Why he'd be a good fit

  • Experience. The Browns have tried all shapes, sizes and levels of coaches in their hirings since 1999. The one type of coach they have never hired is one with a high level of NFL experience. The only coach they hired with any head-coaching experience was Hue Jackson, and he had one year with the Oakland Raiders and Eric Mangini (three with the Jets). Neither had McCarthy's resume. Every other coach was a former coordinator ascending to the top job. That path has worked for some teams; it hasn’t for the Browns -- and not always because of the coach. McCarthy brings more than a dozen years of head-coaching experience on his résumé. He would bring plans, approach, philosophy and a system. He wouldn’t be learning on the job. That can’t be underestimated.
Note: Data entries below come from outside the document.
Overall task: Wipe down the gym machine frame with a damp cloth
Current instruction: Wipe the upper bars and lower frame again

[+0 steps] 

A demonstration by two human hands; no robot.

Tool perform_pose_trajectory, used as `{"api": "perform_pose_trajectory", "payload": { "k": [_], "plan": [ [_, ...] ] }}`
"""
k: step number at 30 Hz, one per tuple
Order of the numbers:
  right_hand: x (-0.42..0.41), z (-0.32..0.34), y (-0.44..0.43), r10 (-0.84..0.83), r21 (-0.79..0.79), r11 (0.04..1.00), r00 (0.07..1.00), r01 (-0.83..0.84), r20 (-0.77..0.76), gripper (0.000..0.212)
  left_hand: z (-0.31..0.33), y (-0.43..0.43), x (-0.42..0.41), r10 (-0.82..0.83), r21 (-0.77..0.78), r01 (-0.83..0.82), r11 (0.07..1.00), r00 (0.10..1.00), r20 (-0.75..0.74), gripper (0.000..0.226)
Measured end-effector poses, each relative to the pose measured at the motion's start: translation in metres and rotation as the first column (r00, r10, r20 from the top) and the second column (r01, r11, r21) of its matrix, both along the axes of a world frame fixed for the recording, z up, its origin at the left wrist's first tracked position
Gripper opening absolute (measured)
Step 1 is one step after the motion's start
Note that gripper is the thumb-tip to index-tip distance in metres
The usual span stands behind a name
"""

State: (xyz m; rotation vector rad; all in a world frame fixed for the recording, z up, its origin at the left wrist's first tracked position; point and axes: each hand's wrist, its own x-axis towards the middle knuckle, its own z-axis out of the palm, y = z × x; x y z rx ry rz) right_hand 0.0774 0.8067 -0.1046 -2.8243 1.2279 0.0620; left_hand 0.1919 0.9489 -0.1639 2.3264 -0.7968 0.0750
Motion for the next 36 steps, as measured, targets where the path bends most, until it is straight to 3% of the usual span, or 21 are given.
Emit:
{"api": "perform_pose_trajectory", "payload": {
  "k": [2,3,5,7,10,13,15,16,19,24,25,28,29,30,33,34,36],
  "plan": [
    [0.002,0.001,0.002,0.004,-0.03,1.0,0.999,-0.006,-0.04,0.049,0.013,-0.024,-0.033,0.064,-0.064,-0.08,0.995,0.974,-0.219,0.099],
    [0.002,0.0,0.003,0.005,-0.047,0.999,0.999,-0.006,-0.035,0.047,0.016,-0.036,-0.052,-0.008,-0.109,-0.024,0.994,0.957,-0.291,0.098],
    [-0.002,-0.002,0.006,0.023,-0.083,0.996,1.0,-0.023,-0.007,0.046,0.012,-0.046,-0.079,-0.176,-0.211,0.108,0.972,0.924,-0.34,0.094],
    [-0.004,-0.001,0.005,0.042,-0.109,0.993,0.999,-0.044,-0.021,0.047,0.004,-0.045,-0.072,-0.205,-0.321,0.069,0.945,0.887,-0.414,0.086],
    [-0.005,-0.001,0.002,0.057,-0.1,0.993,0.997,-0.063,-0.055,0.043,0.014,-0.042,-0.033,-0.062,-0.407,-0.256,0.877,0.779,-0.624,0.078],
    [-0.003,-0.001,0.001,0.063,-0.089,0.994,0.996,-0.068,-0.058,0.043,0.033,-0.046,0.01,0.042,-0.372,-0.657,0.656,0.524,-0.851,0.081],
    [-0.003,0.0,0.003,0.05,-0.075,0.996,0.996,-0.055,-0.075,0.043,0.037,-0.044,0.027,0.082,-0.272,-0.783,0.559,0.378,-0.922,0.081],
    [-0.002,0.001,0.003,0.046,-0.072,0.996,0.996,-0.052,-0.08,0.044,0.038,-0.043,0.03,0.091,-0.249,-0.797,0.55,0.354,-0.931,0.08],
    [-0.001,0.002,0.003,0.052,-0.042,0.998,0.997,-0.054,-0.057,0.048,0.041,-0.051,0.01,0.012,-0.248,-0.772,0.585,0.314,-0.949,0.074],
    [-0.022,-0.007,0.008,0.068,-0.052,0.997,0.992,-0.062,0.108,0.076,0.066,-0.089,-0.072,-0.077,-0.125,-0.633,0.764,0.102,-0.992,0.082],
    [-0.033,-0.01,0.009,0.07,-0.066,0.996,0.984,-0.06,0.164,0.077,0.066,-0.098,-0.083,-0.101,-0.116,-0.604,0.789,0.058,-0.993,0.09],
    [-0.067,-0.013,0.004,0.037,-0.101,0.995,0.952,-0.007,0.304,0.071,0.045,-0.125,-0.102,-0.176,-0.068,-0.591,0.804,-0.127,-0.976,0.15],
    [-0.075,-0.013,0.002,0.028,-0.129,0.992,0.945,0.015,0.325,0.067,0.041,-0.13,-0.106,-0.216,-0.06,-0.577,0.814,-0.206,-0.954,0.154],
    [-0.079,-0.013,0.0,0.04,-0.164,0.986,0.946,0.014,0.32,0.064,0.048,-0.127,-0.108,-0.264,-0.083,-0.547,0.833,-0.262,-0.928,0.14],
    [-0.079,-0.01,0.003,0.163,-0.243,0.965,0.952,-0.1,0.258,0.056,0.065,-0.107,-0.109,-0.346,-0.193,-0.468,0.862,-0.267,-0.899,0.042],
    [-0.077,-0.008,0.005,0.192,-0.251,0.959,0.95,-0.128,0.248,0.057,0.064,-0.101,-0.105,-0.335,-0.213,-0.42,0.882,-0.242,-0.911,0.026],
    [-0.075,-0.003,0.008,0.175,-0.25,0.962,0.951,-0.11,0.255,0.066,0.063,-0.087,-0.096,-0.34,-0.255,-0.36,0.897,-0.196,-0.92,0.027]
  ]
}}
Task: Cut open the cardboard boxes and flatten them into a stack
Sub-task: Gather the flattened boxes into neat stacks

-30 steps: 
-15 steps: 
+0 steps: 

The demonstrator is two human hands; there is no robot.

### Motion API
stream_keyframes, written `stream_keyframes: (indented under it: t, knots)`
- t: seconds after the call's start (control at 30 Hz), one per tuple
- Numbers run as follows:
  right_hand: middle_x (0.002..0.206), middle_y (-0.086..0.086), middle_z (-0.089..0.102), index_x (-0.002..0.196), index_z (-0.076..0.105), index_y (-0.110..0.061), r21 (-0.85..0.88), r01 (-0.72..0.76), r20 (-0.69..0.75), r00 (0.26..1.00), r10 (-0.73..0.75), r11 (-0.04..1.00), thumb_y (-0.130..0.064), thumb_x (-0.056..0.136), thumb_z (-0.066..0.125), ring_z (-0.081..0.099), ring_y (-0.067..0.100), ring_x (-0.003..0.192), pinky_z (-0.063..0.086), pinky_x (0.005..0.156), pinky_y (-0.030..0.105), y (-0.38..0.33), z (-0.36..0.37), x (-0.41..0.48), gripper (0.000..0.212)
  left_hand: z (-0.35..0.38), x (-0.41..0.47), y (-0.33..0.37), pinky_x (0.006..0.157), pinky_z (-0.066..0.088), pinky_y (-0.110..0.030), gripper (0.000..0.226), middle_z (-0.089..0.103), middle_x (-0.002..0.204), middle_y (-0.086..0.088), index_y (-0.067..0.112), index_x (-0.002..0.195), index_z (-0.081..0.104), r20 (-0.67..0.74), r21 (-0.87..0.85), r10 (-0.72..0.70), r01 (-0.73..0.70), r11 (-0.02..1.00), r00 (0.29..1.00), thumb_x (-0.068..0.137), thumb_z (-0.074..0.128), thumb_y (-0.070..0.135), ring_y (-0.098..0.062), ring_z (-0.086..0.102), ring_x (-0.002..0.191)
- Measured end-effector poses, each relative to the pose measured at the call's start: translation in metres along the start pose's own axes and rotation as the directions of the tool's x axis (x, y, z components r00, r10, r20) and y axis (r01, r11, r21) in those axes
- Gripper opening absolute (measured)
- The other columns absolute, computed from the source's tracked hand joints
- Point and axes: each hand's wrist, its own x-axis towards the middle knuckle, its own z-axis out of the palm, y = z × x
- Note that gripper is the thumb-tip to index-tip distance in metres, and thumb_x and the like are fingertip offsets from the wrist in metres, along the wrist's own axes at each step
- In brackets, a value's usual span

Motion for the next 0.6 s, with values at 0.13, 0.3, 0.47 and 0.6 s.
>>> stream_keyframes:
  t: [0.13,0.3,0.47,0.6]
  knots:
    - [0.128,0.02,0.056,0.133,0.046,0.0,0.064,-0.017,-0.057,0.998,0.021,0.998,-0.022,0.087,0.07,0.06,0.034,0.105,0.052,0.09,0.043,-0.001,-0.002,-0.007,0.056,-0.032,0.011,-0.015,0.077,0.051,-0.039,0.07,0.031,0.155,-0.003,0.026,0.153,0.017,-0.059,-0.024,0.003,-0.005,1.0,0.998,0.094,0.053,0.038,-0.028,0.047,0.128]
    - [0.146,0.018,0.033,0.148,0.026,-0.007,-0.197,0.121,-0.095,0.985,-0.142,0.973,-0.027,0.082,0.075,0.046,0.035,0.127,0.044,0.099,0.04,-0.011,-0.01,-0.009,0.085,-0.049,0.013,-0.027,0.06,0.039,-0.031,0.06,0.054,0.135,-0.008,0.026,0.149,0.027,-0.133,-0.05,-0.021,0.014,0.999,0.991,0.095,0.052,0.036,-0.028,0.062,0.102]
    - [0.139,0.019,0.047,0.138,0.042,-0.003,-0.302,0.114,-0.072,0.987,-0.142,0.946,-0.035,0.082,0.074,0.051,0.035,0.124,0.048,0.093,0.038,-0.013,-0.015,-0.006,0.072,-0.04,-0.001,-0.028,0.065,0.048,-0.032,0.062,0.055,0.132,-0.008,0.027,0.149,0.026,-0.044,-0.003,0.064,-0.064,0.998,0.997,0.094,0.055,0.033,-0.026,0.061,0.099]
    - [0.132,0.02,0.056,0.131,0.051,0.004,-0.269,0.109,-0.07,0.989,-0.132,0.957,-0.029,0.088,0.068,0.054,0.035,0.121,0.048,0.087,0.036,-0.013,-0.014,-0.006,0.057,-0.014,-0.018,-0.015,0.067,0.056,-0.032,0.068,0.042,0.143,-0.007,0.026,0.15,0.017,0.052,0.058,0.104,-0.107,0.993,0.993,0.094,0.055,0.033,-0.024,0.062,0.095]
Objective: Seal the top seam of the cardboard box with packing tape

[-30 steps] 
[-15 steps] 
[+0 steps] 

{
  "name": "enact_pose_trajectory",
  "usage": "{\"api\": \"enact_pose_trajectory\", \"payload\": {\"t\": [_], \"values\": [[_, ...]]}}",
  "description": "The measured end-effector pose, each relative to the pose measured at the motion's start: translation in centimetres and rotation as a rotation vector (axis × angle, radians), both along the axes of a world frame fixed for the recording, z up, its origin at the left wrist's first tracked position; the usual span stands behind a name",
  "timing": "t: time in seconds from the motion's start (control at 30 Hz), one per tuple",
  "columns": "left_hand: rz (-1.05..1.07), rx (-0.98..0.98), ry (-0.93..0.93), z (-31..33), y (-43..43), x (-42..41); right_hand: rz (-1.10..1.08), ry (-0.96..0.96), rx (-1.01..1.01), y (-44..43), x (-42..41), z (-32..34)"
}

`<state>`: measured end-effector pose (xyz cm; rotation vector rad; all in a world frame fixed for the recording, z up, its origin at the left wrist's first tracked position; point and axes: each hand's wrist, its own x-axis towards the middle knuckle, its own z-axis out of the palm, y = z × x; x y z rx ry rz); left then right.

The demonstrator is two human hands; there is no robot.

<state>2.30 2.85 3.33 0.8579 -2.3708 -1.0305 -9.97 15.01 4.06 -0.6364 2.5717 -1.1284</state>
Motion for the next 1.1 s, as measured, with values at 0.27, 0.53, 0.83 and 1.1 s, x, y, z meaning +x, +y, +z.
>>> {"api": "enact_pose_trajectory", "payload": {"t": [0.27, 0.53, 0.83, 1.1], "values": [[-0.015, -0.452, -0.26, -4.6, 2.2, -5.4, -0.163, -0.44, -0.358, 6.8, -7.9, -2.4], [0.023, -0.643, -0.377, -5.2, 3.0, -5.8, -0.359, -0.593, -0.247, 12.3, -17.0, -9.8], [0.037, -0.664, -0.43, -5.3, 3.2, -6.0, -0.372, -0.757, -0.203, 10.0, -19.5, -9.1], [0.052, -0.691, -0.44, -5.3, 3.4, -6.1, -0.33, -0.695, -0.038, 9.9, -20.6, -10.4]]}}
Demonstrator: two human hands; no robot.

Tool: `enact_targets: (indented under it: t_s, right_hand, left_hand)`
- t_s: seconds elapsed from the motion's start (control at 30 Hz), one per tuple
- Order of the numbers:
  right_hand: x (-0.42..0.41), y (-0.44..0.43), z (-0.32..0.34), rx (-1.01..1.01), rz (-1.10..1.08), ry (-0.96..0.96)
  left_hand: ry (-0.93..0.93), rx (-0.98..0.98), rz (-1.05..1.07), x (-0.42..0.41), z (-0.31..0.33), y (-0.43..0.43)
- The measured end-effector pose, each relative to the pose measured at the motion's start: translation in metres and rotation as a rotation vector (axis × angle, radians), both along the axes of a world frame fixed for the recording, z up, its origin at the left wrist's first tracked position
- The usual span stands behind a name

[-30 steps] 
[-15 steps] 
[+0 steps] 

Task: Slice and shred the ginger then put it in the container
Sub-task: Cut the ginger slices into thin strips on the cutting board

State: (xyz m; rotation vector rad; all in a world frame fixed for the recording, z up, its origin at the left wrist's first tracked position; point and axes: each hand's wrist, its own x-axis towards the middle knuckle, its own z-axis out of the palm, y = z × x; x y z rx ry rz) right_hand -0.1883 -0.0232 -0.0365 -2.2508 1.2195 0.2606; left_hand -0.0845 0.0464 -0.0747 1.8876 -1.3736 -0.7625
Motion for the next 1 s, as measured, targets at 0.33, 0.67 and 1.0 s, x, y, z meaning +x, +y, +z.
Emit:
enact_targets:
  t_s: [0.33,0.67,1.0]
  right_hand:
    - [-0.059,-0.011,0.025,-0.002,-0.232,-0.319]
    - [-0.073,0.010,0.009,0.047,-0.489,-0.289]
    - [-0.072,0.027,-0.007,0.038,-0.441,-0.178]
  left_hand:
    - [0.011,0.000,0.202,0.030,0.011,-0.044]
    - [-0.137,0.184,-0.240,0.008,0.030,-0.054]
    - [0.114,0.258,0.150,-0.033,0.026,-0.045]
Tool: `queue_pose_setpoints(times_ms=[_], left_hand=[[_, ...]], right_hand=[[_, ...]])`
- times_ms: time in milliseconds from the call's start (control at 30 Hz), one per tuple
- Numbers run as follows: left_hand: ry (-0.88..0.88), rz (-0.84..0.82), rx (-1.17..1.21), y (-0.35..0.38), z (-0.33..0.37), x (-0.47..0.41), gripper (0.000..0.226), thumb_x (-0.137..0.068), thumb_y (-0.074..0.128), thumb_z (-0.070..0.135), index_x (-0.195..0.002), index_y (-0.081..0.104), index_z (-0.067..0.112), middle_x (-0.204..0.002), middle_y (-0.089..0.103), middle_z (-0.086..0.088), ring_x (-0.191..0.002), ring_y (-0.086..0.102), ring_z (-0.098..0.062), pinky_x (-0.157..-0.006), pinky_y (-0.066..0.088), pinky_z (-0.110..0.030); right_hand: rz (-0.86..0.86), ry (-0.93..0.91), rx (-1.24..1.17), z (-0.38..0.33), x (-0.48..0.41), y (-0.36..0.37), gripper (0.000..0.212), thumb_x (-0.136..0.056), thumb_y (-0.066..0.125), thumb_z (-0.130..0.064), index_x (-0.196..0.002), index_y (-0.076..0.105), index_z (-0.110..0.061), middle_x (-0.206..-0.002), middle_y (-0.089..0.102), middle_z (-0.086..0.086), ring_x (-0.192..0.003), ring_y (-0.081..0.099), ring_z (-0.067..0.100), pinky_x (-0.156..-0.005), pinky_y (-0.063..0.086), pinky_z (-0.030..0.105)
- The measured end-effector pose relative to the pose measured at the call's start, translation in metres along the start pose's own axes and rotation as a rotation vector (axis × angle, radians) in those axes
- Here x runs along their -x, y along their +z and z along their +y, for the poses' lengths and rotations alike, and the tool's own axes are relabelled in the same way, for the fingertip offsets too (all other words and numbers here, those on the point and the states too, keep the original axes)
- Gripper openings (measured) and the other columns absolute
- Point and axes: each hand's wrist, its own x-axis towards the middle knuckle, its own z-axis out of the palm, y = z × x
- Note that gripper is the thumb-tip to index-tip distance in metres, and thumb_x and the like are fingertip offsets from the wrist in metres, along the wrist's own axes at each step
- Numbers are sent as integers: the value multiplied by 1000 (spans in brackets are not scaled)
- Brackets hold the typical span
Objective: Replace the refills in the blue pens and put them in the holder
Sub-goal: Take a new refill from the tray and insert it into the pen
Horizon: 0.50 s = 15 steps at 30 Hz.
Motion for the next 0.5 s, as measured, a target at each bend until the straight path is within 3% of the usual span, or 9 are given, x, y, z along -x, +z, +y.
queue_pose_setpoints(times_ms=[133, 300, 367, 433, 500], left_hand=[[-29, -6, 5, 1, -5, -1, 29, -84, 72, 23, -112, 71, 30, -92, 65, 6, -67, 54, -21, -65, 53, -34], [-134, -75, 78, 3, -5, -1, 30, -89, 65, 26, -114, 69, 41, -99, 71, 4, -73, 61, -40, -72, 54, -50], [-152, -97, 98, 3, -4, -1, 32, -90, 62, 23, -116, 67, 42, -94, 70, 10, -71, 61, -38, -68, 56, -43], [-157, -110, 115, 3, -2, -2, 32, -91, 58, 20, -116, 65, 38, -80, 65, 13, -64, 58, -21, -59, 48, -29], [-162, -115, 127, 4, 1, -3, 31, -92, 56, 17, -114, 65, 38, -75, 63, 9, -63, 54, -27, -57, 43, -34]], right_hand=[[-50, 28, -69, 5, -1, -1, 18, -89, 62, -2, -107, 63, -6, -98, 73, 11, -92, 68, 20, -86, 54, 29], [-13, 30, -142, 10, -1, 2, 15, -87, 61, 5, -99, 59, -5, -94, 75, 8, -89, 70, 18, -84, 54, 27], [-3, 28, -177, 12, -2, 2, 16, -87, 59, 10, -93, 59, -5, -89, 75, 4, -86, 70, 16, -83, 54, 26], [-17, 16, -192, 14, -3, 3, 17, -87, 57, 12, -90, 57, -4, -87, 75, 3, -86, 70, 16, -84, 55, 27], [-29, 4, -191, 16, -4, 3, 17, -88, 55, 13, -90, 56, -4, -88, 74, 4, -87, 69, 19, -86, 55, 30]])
  • Familiarity. Dorsey knows McCarthy well. The rest of the front office personnel -- especially Eliot Wolf and Alonzo Highsmith -- also have worked with McCarthy, as recently as a year ago. They know his strengths; they know his foibles. There would be no adjustment. McCarthy would walk in the door knowing the guys finding his players, and he would understand his role and place in the hierarchy. It would be turnkey hire.

  • He won a Super Bowl. The ultimate in NFL experience. McCarthy has won 62 percent of the games he has coached. He knows how to win. Those who criticize him for not winning more miss the point: He has as many Super Bowl championships as Mike Holmgren, Bill Cowher and Jon Gruden. The credibility level on his résumé is high.

  • Quarterback success. McCarthy started coaching Favre and went to a championship game with him. When he saw Favre’s time was running out, he pushed for a clean break to move to Rodgers. Under his coaching, Rodgers has become an all-time great. In the aggregate, McCarthy knows how to handle quarterbacks; and in Cleveland, he would be taking over a team with a promising young quarterback in Baker Mayfield.

  • He has an offensive mind. This seems a prerequisite in this age of passing and spread formations. McCarthy has a system, can devise a game plan and call plays. The biggest question he would have to address is whether his system can adapt to the evolving offensive game, which is bringing elements of the college game into the NFL. The Browns would have to be assured that will happen before they hire him.

  • No raging ego. McCarthy at heart is a Pittsburgh guy. That might be a negative to some in Cleveland, but Pittsburgh guys are down to earth. McCarthy would be a confident hire. But he would not run rampant with his ego.

Why he wouldn't fit

  • Stale in Green Bay. No coach lasts forever. All the great ones see their time run out, either because the message is no longer getting across or it’s no longer working. Something happened during these past two years with the Packers. Any team that hires McCarthy would need to understand what that was.

  • He is not thought of as cutting edge with the new-style offense. McCarthy’s system has been successful, but it’s the old-style system that includes seven-step drops and deep routes. It’s tough to say how much of his system includes the vertical-horizontal and mismatch principles that Kansas City, New Orleans and a couple of other teams run -- and that Mayfield knows and likes. The Browns' new coach has to be tailored to Mayfield to maximize his abilities.

  • Backfield issues. McCarthy has been criticized for not making best use of his running backs. That was a common theme in Green Bay in recent years. How much that matters in today’s NFL is up for debate, but with the Browns, Nick Chubb and Duke Johnson Jr. are key parts of the offense.

  • Retread. McCarthy’s experience means he is not a new face and is not cutting edge. He’s not old school, but he also is not Sean McVay/Matt Nagy new school -- at least that’s not the perception. Whether McVay or Nagy are really that new school is a subject for debate; even players such as Mayfield say football is football and the plays are all basically the same. Regardless, if the Browns’ priority is a fresh start with a fresh name, McCarthy does not fit the job description.